Unlocking History with AI: How Bi-Encoders and Hard Negatives Resolve Ambiguity in Historical News

Imagine you are a historian analyzing the political climate of the 1960s. You have digitized millions of newspaper pages from that era. You want to track the media coverage of “John Kennedy.”

It sounds simple, but computationally, it is a nightmare.

In one article, “John Kennedy” refers to the 35th U.S. President. In another, published in a local Louisiana paper, “John Kennedy” refers to a state politician. In a third, he is referred to simply as “Jack.” To a human reader, context clues usually make the distinction clear. To a machine, these are just strings of characters.

This problem is known as Entity Disambiguation (ED) and Coreference Resolution. While modern Natural Language Processing (NLP) has made great strides in this area, it often fails when applied to historical texts. Why? Because history is full of people who don’t have Wikipedia pages today (Out-of-Knowledge-Base entities), and historical documents are filled with OCR (Optical Character Recognition) noise and outdated phrasing.

In this post, we will deep dive into a fascinating paper, Contrastive Entity Coreference and Disambiguation for Historical Texts, which proposes a scalable, high-accuracy solution for this specific problem. We will explore how the researchers used contrastive learning, massive-scale “hard negative” mining, and a clever bi-encoder architecture to build a system that understands history better than standard state-of-the-art models.

The Problem: Why Historical Text is Hard

Before we look at the solution, we need to understand why existing tools fall short.

Most modern Entity Disambiguation models, like BLINK or GENRE, are trained on modern internet data (like Wikipedia or Common Crawl). They operate under the assumption that the entity mentioned likely exists in their knowledge base.
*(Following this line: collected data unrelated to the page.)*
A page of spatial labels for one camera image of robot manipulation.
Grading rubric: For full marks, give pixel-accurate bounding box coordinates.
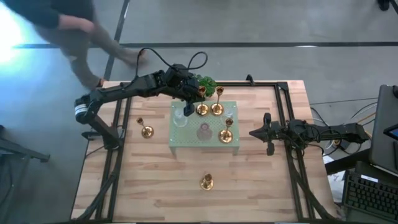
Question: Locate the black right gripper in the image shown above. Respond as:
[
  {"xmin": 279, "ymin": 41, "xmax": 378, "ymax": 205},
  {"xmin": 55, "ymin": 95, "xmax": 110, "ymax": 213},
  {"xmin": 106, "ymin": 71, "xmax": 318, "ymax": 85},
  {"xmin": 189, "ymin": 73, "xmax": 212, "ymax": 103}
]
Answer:
[{"xmin": 249, "ymin": 112, "xmax": 296, "ymax": 156}]

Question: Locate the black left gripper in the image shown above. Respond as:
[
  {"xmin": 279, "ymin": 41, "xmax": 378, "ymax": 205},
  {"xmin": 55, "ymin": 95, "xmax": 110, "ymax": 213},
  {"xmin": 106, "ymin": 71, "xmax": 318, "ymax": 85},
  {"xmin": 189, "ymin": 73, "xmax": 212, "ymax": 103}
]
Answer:
[{"xmin": 164, "ymin": 63, "xmax": 208, "ymax": 118}]

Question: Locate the brass candlestick holder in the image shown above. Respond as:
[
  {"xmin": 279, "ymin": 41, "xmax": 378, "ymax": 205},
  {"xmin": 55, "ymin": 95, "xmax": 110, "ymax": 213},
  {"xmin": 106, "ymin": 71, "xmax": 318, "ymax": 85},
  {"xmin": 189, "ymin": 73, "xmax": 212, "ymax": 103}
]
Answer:
[
  {"xmin": 136, "ymin": 117, "xmax": 155, "ymax": 139},
  {"xmin": 210, "ymin": 85, "xmax": 225, "ymax": 116},
  {"xmin": 200, "ymin": 173, "xmax": 215, "ymax": 191},
  {"xmin": 195, "ymin": 85, "xmax": 210, "ymax": 117},
  {"xmin": 218, "ymin": 118, "xmax": 234, "ymax": 144}
]

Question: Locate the clear glass vase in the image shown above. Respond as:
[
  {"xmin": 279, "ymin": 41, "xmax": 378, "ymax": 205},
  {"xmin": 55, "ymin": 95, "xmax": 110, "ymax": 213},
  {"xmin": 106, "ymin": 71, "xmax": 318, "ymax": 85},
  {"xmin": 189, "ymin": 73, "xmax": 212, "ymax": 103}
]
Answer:
[
  {"xmin": 222, "ymin": 106, "xmax": 236, "ymax": 121},
  {"xmin": 172, "ymin": 108, "xmax": 188, "ymax": 128}
]

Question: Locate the pink glass vase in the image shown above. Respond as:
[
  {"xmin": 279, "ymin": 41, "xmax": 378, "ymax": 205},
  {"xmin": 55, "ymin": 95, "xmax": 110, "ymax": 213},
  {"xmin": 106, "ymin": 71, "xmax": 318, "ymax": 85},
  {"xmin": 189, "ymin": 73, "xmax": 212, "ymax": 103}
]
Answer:
[{"xmin": 196, "ymin": 123, "xmax": 213, "ymax": 141}]

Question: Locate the green potted plant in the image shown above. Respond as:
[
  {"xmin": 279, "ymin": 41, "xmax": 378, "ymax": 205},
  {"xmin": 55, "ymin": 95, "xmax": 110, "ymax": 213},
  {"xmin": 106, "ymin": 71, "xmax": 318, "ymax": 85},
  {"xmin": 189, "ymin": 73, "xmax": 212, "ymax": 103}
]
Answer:
[{"xmin": 194, "ymin": 74, "xmax": 218, "ymax": 98}]

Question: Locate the green perforated metal shelf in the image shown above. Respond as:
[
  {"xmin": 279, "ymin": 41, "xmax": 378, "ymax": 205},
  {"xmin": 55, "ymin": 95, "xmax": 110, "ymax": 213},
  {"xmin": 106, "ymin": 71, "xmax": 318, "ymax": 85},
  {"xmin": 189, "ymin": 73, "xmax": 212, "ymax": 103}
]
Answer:
[{"xmin": 169, "ymin": 101, "xmax": 241, "ymax": 158}]

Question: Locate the black desk bar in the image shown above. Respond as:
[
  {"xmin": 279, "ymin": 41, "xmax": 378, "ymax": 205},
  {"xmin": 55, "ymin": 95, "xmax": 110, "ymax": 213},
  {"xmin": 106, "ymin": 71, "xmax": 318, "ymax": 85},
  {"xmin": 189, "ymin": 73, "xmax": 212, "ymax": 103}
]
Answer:
[{"xmin": 325, "ymin": 149, "xmax": 371, "ymax": 175}]

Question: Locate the white paper sheet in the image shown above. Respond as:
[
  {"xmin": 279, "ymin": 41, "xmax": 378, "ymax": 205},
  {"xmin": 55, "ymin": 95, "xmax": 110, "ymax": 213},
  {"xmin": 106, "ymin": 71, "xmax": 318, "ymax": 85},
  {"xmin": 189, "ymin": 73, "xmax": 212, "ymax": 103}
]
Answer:
[{"xmin": 323, "ymin": 154, "xmax": 346, "ymax": 203}]

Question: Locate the grey laptop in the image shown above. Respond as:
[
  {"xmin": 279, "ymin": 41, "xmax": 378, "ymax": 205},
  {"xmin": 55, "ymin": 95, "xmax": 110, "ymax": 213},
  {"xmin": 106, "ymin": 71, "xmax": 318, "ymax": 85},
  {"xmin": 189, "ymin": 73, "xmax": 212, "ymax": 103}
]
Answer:
[{"xmin": 369, "ymin": 84, "xmax": 398, "ymax": 177}]

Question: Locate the black computer keyboard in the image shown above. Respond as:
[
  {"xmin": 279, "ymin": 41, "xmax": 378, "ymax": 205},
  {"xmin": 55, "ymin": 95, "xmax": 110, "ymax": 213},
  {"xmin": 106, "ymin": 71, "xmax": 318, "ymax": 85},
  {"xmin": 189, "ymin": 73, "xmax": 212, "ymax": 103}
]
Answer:
[{"xmin": 341, "ymin": 169, "xmax": 398, "ymax": 222}]

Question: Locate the person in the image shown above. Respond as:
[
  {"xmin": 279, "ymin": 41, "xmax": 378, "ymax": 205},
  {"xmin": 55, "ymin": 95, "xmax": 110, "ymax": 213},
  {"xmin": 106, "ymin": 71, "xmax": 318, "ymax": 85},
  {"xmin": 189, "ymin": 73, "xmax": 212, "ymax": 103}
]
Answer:
[{"xmin": 0, "ymin": 0, "xmax": 147, "ymax": 91}]

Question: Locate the black metal stand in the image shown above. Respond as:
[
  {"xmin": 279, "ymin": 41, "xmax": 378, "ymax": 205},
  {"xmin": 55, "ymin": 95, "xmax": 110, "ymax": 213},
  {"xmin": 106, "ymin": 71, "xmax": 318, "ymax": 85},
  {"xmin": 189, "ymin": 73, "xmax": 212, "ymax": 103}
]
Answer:
[{"xmin": 0, "ymin": 124, "xmax": 51, "ymax": 218}]

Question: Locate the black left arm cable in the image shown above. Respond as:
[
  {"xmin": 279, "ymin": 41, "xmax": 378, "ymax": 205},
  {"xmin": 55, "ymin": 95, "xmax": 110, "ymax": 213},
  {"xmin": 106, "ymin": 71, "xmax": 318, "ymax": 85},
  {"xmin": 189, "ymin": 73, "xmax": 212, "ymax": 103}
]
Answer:
[
  {"xmin": 185, "ymin": 51, "xmax": 208, "ymax": 71},
  {"xmin": 135, "ymin": 47, "xmax": 177, "ymax": 78}
]

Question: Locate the black aluminium table frame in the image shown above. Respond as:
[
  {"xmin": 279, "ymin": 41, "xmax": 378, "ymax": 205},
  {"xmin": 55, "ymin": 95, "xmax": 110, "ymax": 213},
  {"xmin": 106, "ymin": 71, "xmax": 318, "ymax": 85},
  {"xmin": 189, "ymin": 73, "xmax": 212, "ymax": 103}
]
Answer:
[{"xmin": 73, "ymin": 80, "xmax": 335, "ymax": 222}]

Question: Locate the yellow cable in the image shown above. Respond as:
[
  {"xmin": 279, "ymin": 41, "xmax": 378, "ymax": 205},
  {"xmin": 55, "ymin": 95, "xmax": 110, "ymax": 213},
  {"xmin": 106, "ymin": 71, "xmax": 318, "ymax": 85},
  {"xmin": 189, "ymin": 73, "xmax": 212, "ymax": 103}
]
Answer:
[{"xmin": 329, "ymin": 111, "xmax": 377, "ymax": 149}]

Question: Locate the grey cable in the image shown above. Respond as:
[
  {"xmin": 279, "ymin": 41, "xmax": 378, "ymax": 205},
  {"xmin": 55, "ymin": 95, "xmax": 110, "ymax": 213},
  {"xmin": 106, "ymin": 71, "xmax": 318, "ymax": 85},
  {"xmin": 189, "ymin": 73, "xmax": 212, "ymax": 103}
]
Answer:
[{"xmin": 310, "ymin": 96, "xmax": 379, "ymax": 106}]
Historical archives present three specific challenges:

The “Forgotten” People: Historical newspapers are full of individuals who were famous locally or temporarily but are not recorded in modern knowledge bases like Wikipedia. If a model tries to force a link between a local 1950s mayor and a modern Wikipedia entry, it hallucinates a connection.
Hard Negatives: History is repetitive. Names like “John Smith” or “Robert Kennedy” (the politician vs. the Scottish footballer) appear constantly. Distinguishing between two people with the same name requires subtle contextual understanding.
Scale: Historical archives are massive. The U.S. National Archives alone holds billions of documents. Any solution needs to be computationally efficient; we cannot afford to run heavy, slow models on billions of tokens.

The Foundation: WikiConfusables

The first major contribution of this research is not the model itself, but the data used to teach it. To train a model to distinguish between “John F. Kennedy” and “John Kennedy (Louisiana politician),” the model needs to see examples of these confusing pairs.

The researchers created a massive dataset called WikiConfusables.

Standard training usually involves “easy negatives.” For example, pairing “John F. Kennedy” with “The Eiffel Tower.” It is easy for a model to learn that these are different. It is much harder—and more educational for the AI—to distinguish “John F. Kennedy” from “John F. Kennedy Jr.”

The researchers mined Wikipedia disambiguation pages (lists of people with similar names) and Wikidata family trees to generate hard negatives. They over-sampled family members (fathers and sons with the same name) because this is a frequent source of confusion in historical texts.

Table 1: Statistics on dataset size.

As shown in Table 1, the scale of this dataset is immense. The coreference training set alone includes over 179 million pairs. This massive volume of “confusable” data forces the model to look closely at the context surrounding a name, rather than just matching the string of text.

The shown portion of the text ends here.